▶ WHAT YOU HAVE TO DO: Scan the material below and count each line with the string "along". Reply with the count alone.
§ §
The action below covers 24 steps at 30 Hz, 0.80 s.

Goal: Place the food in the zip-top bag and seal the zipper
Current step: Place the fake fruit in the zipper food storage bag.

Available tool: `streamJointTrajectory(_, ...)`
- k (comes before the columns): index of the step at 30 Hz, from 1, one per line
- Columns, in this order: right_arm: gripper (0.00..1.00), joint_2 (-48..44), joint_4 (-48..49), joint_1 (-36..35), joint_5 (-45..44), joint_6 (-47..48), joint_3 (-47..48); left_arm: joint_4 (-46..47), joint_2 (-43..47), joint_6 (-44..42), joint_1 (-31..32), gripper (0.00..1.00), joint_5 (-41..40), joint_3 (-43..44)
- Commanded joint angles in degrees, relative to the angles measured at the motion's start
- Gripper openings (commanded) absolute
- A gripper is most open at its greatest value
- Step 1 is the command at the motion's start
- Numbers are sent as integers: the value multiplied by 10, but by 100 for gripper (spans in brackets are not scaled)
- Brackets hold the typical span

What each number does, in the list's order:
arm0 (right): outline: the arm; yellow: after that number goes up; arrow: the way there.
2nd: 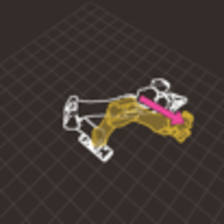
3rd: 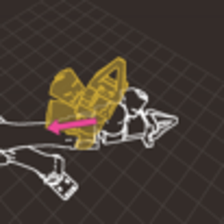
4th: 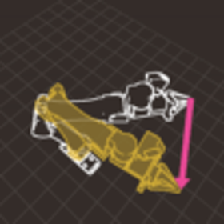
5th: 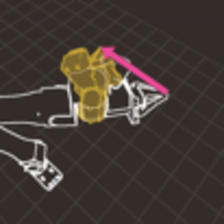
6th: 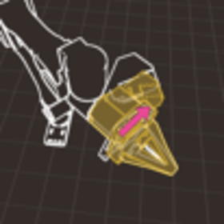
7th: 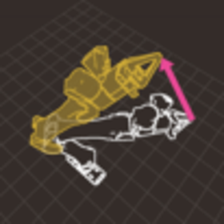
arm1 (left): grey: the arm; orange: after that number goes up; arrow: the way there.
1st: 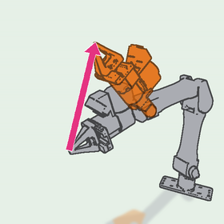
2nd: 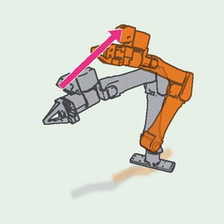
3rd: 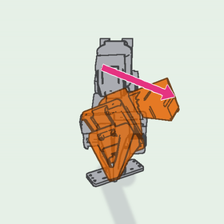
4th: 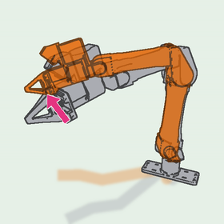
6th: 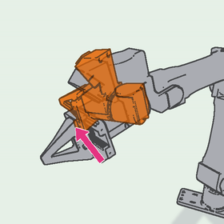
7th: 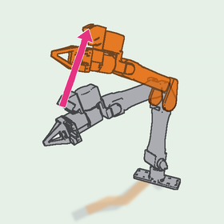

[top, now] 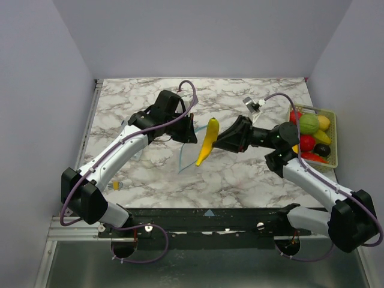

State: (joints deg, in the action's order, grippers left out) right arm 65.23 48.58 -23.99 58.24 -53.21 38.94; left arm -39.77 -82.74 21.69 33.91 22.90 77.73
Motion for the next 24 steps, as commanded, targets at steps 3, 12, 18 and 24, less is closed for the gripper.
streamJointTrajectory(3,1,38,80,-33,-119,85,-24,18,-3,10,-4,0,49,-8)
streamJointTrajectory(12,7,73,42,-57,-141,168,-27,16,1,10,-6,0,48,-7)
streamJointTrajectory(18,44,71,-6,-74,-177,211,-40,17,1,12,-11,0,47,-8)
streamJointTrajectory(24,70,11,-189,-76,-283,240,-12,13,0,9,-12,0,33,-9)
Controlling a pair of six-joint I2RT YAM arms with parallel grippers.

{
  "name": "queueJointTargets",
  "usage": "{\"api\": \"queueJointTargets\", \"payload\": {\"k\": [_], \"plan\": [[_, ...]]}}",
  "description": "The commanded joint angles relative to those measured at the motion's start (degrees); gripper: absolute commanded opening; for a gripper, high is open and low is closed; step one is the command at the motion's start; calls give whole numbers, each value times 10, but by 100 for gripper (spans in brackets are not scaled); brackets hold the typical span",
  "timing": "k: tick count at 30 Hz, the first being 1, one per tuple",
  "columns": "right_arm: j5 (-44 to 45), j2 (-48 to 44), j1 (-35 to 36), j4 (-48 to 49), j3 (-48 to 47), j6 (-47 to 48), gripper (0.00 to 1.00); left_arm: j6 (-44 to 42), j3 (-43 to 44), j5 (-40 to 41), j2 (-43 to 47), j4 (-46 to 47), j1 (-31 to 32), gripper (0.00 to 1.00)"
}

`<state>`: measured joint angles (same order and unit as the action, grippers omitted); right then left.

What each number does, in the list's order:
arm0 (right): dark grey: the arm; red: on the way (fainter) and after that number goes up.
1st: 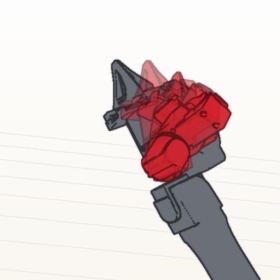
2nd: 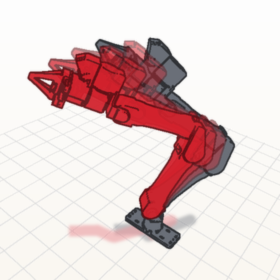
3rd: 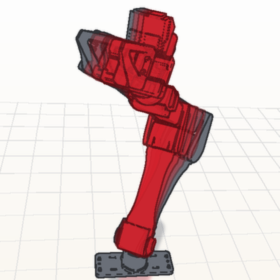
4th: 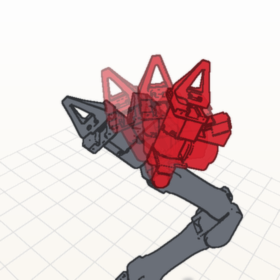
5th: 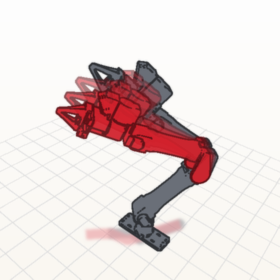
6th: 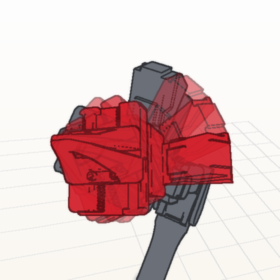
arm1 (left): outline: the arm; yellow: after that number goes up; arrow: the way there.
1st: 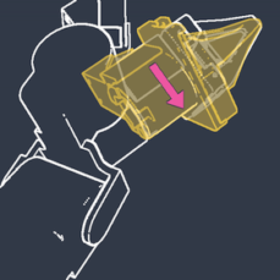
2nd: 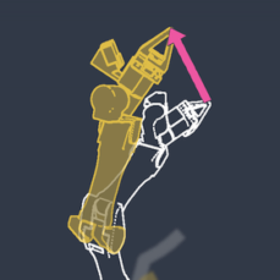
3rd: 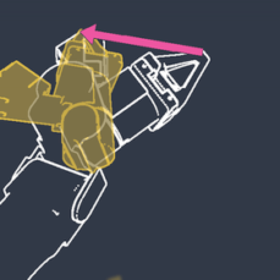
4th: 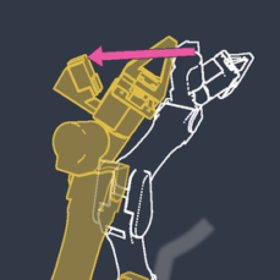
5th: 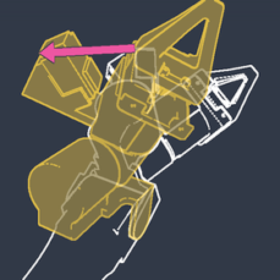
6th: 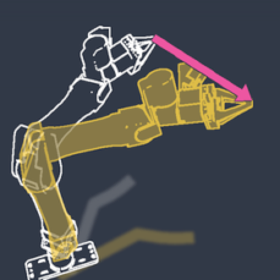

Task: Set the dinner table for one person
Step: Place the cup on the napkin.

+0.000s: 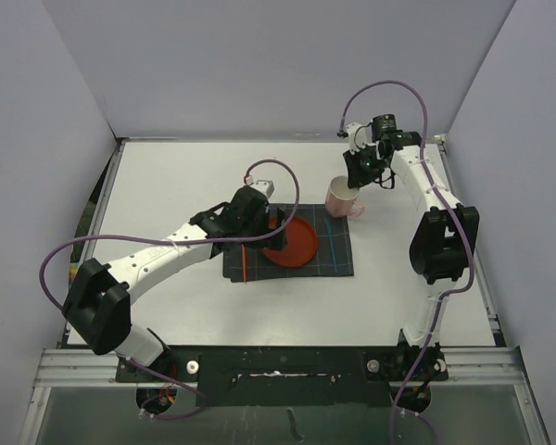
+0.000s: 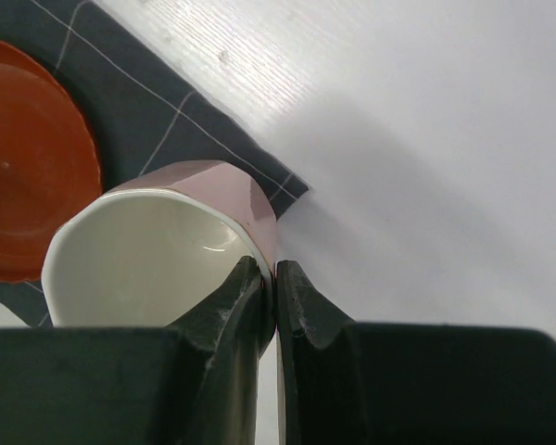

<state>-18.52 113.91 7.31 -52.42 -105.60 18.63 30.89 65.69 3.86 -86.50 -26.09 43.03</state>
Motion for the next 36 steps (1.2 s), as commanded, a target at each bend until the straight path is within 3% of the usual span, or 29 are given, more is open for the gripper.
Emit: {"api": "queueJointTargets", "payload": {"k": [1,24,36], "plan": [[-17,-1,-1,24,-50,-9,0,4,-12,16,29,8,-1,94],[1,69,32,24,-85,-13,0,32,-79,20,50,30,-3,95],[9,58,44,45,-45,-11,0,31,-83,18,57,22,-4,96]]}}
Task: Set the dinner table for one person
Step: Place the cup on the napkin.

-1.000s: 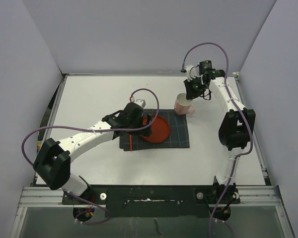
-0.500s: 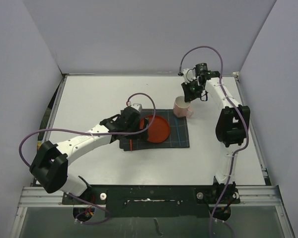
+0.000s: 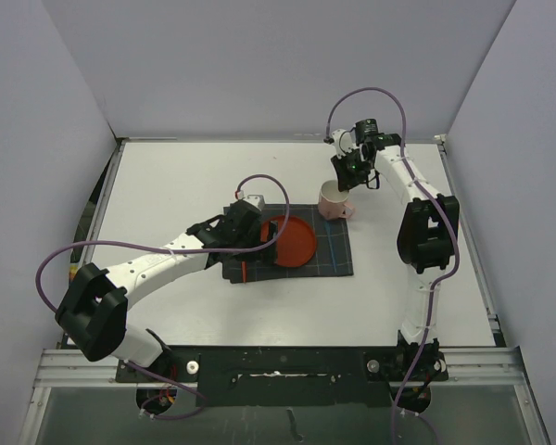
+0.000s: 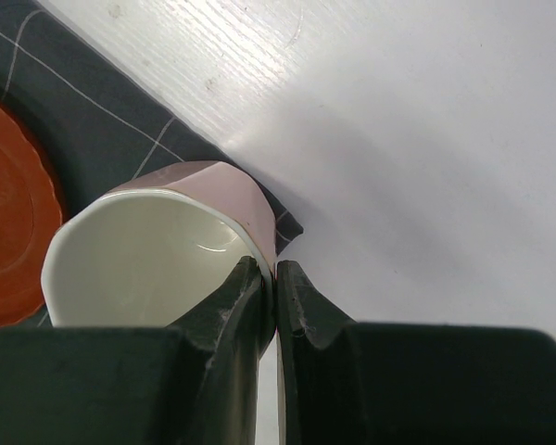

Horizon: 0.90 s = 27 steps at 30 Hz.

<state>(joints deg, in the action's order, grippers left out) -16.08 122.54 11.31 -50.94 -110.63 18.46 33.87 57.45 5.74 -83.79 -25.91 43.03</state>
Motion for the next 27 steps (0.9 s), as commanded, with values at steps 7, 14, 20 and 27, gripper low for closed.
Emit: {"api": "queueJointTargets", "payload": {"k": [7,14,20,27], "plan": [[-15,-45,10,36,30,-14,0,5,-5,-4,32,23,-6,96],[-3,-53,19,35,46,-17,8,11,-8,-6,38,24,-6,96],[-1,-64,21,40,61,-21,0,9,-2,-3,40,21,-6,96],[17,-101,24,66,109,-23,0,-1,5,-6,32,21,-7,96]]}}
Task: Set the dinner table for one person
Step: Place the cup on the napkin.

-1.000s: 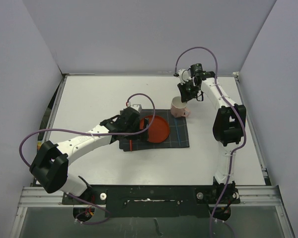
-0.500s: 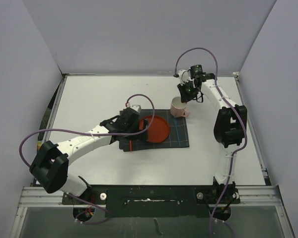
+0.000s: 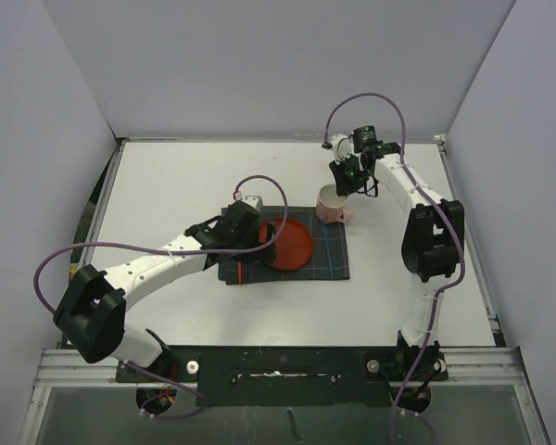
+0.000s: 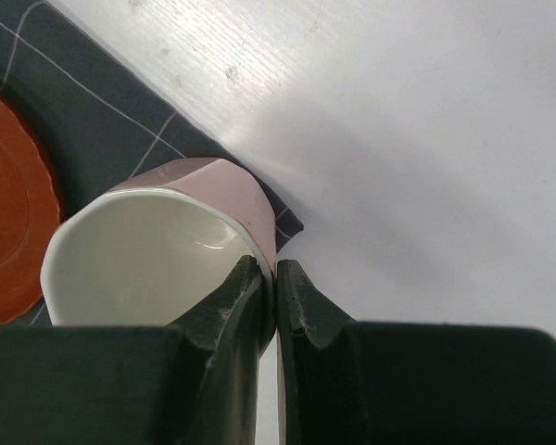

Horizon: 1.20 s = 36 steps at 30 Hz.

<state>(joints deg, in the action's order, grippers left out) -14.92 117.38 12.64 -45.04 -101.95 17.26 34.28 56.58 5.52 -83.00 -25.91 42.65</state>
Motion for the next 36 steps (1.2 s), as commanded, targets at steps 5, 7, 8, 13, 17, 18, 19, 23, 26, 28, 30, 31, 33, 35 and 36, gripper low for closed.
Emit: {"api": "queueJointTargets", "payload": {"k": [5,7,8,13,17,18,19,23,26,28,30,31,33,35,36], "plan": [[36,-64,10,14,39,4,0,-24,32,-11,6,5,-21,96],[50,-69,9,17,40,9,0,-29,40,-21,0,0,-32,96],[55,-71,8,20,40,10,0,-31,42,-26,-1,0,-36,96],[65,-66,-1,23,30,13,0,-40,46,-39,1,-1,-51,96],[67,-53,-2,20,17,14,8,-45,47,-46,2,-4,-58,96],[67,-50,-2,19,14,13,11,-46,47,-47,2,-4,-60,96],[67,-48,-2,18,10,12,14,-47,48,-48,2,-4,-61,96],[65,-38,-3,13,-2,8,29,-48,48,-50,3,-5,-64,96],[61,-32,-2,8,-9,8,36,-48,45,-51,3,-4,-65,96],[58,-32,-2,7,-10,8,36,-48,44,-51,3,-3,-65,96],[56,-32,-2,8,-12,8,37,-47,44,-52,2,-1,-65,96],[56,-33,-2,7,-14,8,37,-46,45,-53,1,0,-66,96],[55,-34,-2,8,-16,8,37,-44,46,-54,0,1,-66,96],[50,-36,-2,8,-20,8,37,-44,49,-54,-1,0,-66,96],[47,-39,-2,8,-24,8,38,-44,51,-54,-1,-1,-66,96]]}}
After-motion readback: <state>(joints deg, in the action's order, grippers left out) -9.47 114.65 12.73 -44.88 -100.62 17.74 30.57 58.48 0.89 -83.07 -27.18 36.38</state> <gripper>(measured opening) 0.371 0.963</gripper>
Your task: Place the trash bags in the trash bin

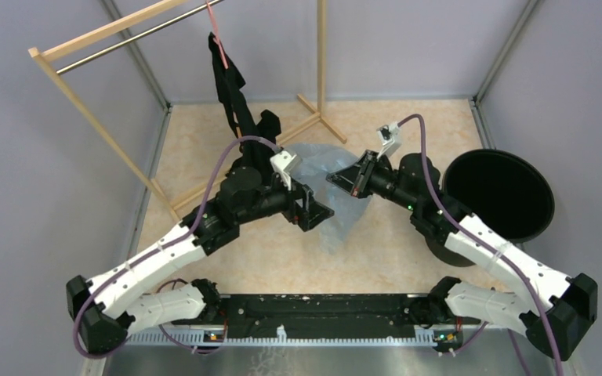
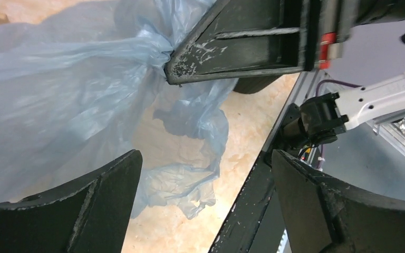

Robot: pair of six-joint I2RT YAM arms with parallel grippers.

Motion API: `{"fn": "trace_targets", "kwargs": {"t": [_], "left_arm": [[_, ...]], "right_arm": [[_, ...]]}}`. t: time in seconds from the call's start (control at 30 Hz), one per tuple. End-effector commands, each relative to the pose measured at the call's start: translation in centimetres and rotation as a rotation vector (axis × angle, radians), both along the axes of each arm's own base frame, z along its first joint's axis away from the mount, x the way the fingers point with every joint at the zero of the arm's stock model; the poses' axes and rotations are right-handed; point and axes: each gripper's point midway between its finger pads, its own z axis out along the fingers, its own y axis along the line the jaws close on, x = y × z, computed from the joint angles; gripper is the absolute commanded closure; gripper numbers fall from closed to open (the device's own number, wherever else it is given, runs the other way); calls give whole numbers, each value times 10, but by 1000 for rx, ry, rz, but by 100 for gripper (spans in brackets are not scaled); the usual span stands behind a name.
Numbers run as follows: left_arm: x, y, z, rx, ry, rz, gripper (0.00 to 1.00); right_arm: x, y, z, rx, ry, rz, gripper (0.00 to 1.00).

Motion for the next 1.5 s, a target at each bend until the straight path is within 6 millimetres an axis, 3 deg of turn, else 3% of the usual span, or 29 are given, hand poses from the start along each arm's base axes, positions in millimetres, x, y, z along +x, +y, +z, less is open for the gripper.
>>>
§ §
▶ EXERCISE RESULT: 2